Thursday, September 2, 2010

Validating numbers in a perl script

This morning one of my perlish friends asked me for help. He had a regular expression that was used for validating a string which contained numbers. The regex was failing and he wanted to know how to fix it. The strings he had were "12.3%", "1.25%" and similar. Numbers in it came from disk space usage, in percentages varying from 0% to 100% Similar to what we see in the output of df command.
And he wanted to extract the numeric part of it, to be used in numeric calculations.

His regex was not taking into account that these numbers could have "optional" parts. They could be "100%", "12%", "0.8%", "0%" and so on.
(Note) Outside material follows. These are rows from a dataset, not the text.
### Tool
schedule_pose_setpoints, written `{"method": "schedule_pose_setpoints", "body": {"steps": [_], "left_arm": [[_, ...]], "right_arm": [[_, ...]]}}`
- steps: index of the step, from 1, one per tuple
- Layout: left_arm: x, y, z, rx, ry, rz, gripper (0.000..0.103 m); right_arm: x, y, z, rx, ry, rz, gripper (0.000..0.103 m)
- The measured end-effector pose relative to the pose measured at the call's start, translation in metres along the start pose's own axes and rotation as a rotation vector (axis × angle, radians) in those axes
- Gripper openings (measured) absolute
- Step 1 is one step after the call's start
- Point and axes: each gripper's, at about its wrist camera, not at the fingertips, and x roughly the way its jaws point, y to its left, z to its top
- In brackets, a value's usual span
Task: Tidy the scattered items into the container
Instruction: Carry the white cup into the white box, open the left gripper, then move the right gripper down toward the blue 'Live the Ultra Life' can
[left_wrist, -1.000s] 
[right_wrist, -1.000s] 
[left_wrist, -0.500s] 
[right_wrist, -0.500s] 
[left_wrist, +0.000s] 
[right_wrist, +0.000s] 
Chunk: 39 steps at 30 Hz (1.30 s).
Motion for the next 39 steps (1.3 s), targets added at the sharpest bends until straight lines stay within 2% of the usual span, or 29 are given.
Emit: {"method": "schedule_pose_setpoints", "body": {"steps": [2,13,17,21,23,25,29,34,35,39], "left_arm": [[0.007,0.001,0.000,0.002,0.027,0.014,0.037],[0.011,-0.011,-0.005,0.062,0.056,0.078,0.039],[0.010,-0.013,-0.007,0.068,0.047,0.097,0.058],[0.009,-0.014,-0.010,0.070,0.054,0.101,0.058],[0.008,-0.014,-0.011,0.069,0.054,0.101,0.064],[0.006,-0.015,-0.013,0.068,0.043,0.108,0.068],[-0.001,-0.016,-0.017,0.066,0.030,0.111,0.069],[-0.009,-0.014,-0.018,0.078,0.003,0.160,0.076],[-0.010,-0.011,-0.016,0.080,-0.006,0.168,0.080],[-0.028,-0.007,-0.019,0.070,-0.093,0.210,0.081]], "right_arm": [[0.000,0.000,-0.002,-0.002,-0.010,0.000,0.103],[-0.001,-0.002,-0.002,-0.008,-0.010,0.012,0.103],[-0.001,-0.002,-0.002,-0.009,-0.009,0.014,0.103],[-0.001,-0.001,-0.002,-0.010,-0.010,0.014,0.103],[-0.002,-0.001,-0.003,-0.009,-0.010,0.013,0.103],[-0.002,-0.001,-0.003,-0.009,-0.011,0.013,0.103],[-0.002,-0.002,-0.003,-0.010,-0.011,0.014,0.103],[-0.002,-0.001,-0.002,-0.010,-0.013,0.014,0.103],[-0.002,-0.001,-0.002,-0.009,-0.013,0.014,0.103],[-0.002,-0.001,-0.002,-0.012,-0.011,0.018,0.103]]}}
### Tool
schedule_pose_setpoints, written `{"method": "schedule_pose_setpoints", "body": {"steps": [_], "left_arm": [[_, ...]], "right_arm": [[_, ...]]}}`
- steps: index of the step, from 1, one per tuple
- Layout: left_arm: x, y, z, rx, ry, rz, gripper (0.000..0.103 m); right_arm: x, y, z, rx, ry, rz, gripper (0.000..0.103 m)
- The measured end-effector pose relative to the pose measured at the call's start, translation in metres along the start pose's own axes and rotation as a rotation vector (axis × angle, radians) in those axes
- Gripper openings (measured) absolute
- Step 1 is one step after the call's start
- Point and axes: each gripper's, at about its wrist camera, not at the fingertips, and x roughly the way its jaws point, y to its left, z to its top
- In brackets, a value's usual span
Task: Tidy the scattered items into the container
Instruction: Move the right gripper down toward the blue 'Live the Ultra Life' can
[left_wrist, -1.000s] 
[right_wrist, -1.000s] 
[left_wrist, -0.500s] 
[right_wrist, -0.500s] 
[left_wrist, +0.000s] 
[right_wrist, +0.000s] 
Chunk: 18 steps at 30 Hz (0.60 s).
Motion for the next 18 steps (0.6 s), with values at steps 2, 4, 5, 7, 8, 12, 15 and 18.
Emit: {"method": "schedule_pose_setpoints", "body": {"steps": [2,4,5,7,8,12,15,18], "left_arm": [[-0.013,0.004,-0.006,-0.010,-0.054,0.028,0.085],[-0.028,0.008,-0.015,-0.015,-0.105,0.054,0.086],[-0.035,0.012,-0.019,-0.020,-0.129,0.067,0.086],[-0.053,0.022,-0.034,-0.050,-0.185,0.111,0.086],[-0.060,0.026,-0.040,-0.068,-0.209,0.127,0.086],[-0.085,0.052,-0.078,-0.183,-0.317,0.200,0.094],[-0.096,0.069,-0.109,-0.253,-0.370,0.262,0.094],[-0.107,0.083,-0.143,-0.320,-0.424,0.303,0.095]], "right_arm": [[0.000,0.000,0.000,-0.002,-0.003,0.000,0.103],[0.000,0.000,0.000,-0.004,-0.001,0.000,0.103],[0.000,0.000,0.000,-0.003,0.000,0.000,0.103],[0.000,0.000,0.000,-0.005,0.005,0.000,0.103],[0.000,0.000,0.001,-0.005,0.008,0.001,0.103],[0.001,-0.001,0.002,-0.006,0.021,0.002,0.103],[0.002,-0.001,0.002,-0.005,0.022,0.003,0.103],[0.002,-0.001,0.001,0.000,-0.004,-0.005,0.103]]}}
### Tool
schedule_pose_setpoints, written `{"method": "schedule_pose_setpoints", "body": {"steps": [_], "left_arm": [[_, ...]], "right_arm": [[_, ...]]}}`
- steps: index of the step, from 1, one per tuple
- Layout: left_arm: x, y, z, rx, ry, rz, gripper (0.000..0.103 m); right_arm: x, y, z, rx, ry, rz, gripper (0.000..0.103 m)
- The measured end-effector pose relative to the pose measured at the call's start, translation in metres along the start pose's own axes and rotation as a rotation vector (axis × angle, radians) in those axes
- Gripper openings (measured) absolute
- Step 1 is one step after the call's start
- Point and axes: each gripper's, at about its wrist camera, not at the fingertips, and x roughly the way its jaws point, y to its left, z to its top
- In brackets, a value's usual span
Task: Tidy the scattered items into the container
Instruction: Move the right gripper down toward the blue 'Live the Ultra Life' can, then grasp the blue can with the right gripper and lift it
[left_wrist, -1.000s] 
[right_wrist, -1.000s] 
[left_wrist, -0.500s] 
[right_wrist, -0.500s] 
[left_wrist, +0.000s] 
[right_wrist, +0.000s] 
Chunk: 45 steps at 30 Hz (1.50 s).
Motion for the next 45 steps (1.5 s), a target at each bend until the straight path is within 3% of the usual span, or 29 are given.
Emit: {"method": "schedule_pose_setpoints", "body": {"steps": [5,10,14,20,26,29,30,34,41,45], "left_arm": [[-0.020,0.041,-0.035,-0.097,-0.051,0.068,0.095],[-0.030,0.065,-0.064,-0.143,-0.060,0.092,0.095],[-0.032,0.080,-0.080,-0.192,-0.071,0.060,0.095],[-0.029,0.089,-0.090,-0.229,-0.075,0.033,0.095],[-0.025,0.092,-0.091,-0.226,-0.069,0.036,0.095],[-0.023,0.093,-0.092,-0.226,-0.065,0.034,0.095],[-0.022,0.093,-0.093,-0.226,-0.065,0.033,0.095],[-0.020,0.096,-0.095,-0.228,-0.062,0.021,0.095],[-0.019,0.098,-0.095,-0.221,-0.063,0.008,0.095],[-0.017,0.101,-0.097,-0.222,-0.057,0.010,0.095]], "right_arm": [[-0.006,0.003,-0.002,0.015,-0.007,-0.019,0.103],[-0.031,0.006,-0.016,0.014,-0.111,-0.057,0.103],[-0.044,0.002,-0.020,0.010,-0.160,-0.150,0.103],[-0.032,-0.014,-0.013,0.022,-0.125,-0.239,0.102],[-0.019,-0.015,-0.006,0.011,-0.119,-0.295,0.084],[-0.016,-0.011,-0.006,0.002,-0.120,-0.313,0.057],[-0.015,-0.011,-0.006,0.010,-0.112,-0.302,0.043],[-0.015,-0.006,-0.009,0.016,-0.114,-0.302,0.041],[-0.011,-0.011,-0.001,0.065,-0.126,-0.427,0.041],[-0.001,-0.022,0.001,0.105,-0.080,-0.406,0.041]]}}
Here is the regex I gave him.

[root@sonash5 tmp]# perl -e '$str = "1.23%"; print "matches" if ($str =~ m/^((\d{1,3})?(\.\d+)?)\s*%$/); print ", and the match is $1 \n"'
matches, and the match is 1.23
[root@sonash5 tmp]#

Are you thinking, why not just remove the % character from end of the string and use the rest of it as numeric entity?

That's a bad idea. What if some machine gives you "75 %"? Or even "75", assuming that they are percentages? And the string obtained could even be " 34.5%", resulting in the numeric calculations go wrong. When those string are coming from a source that you don't know, or may vary based on the operating system and the hardware and other things, it is a good idea to validate the string for the numeric pattern that you are looking for. And if the pattern is found, extract it and use it further.